TRY IT: Look through the listing below, and wherever a line has the string "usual", copy it.

INPUT FOR THIS TASK:
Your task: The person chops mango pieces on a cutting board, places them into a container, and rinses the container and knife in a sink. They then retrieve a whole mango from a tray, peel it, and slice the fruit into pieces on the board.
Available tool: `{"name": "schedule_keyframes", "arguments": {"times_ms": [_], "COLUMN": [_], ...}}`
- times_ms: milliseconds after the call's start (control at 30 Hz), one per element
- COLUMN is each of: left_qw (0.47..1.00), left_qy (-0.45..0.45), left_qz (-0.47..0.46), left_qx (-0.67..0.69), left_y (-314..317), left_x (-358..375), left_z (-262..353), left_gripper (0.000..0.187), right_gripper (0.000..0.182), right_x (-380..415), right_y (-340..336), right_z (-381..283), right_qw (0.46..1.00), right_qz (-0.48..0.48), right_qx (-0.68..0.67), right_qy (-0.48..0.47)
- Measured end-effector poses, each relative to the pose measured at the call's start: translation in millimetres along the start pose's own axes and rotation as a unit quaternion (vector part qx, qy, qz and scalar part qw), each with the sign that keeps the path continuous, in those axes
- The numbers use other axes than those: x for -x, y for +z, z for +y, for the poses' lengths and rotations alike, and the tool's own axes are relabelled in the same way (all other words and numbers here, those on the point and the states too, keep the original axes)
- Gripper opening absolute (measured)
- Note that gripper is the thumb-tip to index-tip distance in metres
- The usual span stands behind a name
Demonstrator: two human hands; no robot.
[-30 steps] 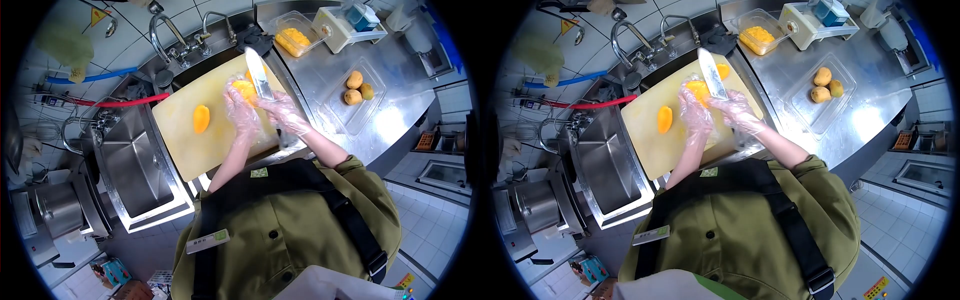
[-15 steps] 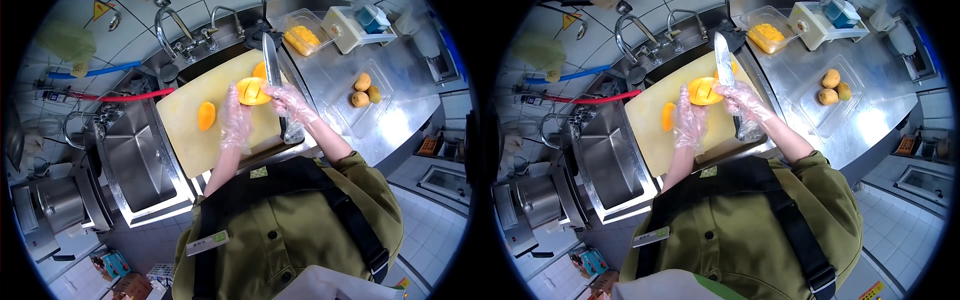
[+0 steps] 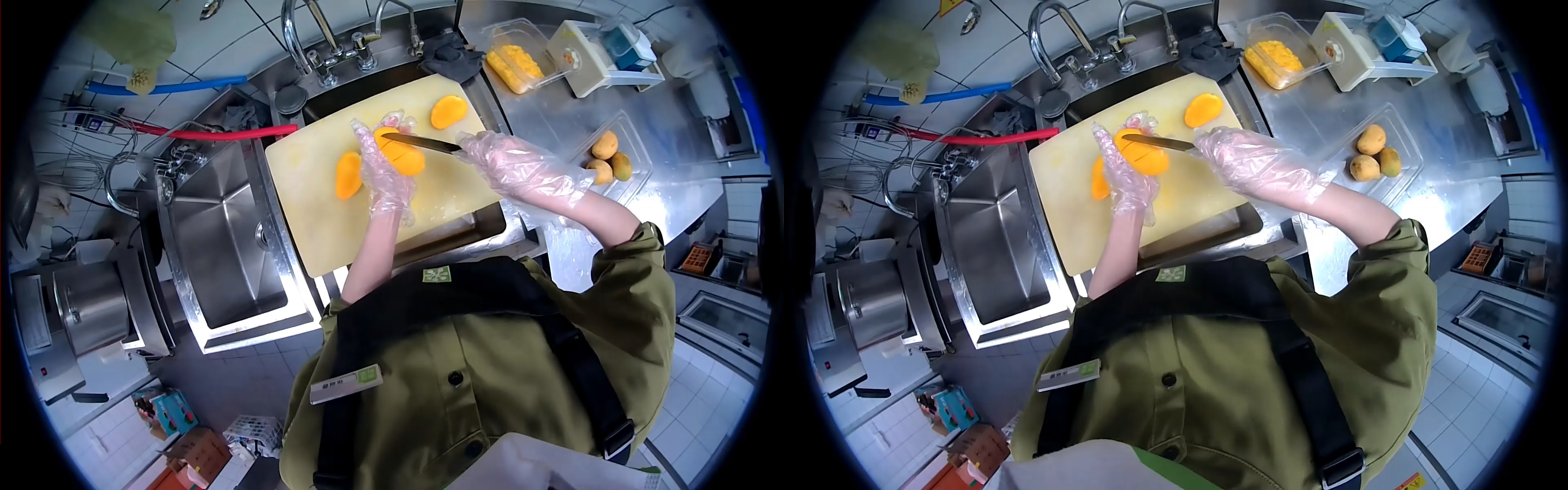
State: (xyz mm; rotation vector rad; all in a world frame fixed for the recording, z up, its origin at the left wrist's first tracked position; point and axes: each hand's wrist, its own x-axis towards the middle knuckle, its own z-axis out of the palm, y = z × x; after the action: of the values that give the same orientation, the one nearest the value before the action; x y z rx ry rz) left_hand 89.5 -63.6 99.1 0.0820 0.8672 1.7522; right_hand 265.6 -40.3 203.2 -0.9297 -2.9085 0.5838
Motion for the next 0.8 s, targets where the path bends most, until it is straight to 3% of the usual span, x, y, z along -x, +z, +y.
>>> {"name": "schedule_keyframes", "arguments": {"times_ms": [167,267,333,433,467,500,567,600,667,700,767,800], "left_qw": [0.996,0.983,0.987,0.992,0.993,0.994,0.992,0.991,0.988,0.994,0.963,0.955], "left_qy": [0.062,0.097,0.098,0.068,0.055,0.049,0.033,0.034,0.032,0.071,0.147,0.115], "left_qz": [-0.035,-0.129,-0.107,-0.103,-0.106,-0.092,-0.065,-0.075,-0.094,-0.085,-0.061,-0.053], "left_qx": [-0.062,-0.083,-0.071,-0.014,0.012,0.042,0.102,0.106,0.115,0.004,-0.218,-0.27], "left_y": [-10.4,-12.5,-14.1,-15.0,-14.7,-12.2,-5.1,-3.8,-3.5,-5.8,-13.8,-14.9], "left_x": [-7.6,-9.0,-10.6,-14.8,-16.2,-15.2,-7.3,-4.2,3.4,5.3,11.2,14.1], "left_z": [0.5,0.4,-0.5,1.7,3.1,5.3,4.2,-2.2,-23.2,-29.3,-37.5,-33.1], "left_gripper": [0.061,0.06,0.059,0.056,0.055,0.053,0.05,0.048,0.045,0.044,0.042,0.042], "right_gripper": [0.02,0.02,0.02,0.02,0.023,0.026,0.032,0.034,0.03,0.024,0.023,0.022], "right_x": [-5.8,1.4,8.6,16.8,24.4,24.6,27.5,22.1,0.8,-9.7,-11.5,-14.1], "right_y": [4.2,21.8,37.5,38.5,44.9,38.2,20.5,36.8,81.9,87.2,88.1,86.3], "right_z": [-0.9,6.6,15.0,12.7,25.9,20.2,2.2,3.7,8.1,7.9,4.9,5.4], "right_qw": [0.995,0.994,0.993,1.0,0.998,0.993,0.953,0.932,0.761,0.729,0.663,0.665], "right_qz": [0.037,0.045,0.063,0.002,0.057,0.053,0.045,0.085,0.189,0.153,0.189,0.192], "right_qx": [-0.028,-0.042,-0.042,0.01,-0.019,-0.085,-0.215,-0.27,-0.583,-0.626,-0.677,-0.673], "right_qy": [-0.086,-0.09,-0.088,0.017,-0.017,0.058,0.207,0.225,0.211,0.234,0.257,0.263]}}
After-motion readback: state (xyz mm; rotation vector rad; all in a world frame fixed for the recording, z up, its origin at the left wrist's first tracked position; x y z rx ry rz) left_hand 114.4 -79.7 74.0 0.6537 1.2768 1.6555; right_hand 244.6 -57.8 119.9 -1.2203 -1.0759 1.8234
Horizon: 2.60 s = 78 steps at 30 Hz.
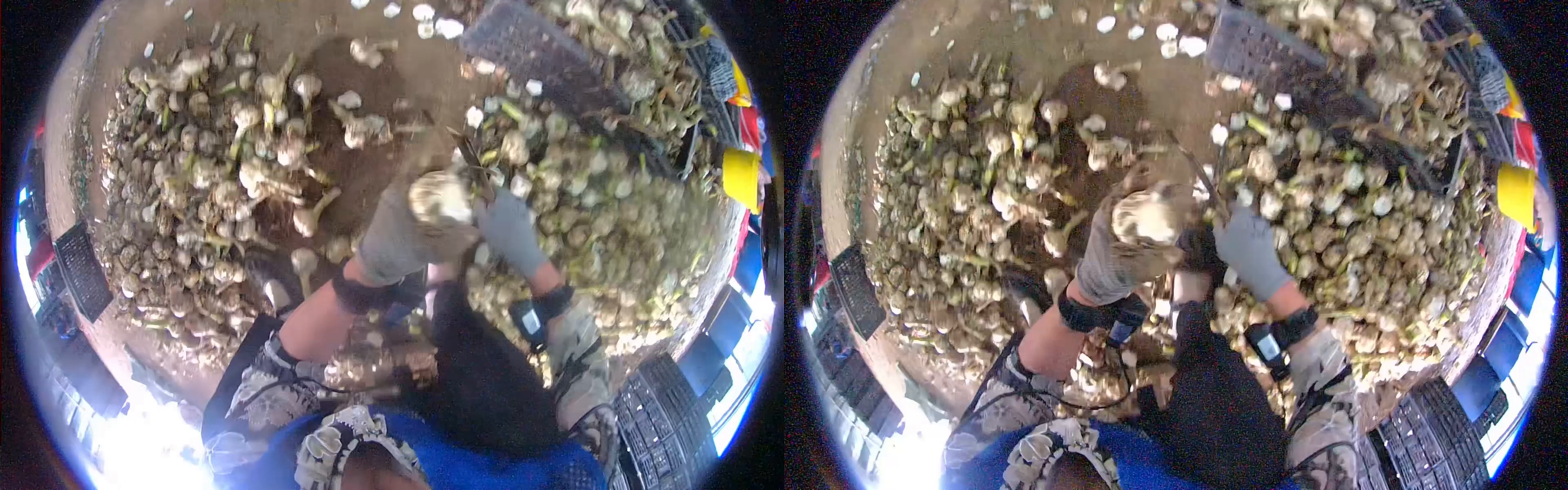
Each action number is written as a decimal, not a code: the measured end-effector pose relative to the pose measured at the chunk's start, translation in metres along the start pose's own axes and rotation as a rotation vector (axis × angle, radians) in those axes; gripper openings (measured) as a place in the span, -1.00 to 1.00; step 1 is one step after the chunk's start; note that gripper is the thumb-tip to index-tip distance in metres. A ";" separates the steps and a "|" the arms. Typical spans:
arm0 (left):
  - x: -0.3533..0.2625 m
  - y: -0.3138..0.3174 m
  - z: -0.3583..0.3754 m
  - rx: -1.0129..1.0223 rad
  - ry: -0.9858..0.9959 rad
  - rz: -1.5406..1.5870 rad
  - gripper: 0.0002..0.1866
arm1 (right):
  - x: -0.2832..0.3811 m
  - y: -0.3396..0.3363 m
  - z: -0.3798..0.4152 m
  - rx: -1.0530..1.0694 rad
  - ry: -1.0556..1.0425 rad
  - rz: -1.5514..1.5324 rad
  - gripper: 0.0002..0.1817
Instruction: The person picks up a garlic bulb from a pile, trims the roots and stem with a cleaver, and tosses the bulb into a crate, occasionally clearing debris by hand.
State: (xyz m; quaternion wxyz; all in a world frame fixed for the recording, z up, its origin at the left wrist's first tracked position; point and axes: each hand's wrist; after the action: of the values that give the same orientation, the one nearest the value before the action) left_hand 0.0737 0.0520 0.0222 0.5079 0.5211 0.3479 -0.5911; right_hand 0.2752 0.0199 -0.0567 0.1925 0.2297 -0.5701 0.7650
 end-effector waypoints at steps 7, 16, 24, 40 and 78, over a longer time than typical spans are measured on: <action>0.016 -0.027 -0.012 -0.002 0.070 -0.416 -0.59 | 0.074 -0.042 -0.023 -0.135 -0.164 -0.230 -0.80; 0.061 -0.040 0.003 0.065 0.152 -0.705 -0.70 | 0.093 -0.051 -0.025 0.152 -0.220 -0.030 -0.74; 0.002 -0.020 0.006 -0.068 0.070 -0.277 -0.63 | 0.020 0.002 -0.017 0.115 -0.008 -0.069 -0.83; 0.010 -0.028 0.015 0.167 -0.381 0.270 -0.27 | 0.080 -0.049 -0.042 0.054 0.319 -1.289 -0.76; 0.037 0.036 0.031 0.433 0.330 -0.738 -0.47 | 0.002 0.042 -0.006 0.551 0.053 0.059 -0.76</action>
State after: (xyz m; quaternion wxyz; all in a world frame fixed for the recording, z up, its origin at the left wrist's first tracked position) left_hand 0.1024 0.0058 -0.0026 0.0807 0.5436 0.4549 -0.7008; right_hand 0.2495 0.0142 -0.0906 0.1153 0.2368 -0.3416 0.9022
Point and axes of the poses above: each hand's wrist, its own z-axis away from the middle knuckle, its own y-axis out of the palm, x = y × z, and after that the axes turned 14 degrees about -z, right-handed
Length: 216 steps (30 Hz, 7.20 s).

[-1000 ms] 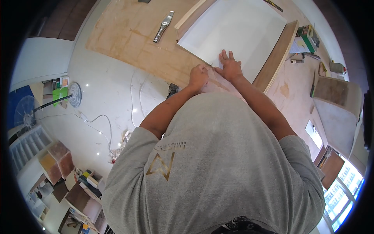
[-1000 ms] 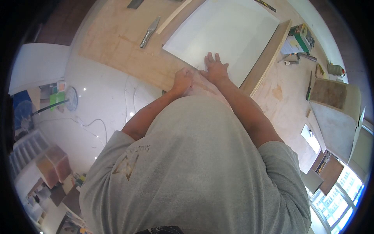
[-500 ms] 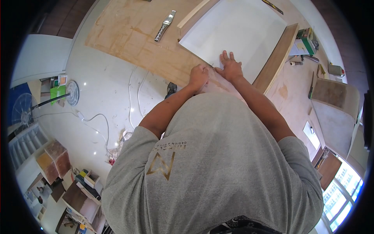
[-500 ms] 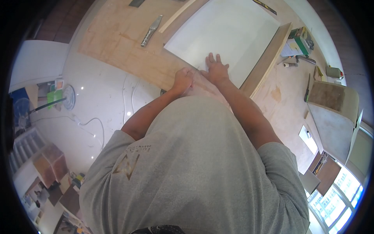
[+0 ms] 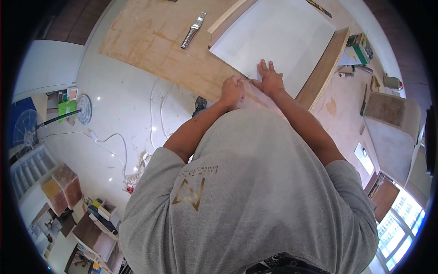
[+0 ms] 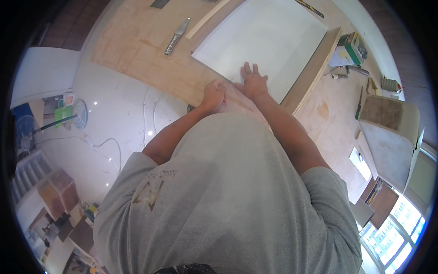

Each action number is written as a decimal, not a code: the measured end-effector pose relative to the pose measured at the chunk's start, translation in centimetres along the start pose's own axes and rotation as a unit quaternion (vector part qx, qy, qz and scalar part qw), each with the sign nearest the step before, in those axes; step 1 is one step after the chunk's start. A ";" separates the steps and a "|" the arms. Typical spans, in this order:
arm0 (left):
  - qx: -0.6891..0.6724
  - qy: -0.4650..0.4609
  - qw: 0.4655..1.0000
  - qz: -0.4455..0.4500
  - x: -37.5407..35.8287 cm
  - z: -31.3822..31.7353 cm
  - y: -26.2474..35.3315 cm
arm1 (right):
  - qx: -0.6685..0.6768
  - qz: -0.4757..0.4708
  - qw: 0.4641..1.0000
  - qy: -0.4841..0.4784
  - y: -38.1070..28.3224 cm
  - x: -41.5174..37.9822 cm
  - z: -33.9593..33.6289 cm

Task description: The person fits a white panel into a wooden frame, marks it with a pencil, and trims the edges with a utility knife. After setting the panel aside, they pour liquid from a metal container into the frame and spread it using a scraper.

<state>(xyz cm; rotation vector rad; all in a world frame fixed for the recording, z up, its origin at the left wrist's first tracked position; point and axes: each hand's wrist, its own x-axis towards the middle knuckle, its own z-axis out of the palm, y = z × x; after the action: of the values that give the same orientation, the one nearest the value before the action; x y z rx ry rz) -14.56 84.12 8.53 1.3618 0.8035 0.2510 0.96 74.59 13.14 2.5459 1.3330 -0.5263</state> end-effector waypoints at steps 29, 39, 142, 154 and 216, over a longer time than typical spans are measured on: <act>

WRITTEN SOLUTION:
- The usual span stands behind a name
Motion for the next 0.8 s, targets where the path bends most, until it is straight to 3% of the usual span, x, y, z along -x, +z, +y.

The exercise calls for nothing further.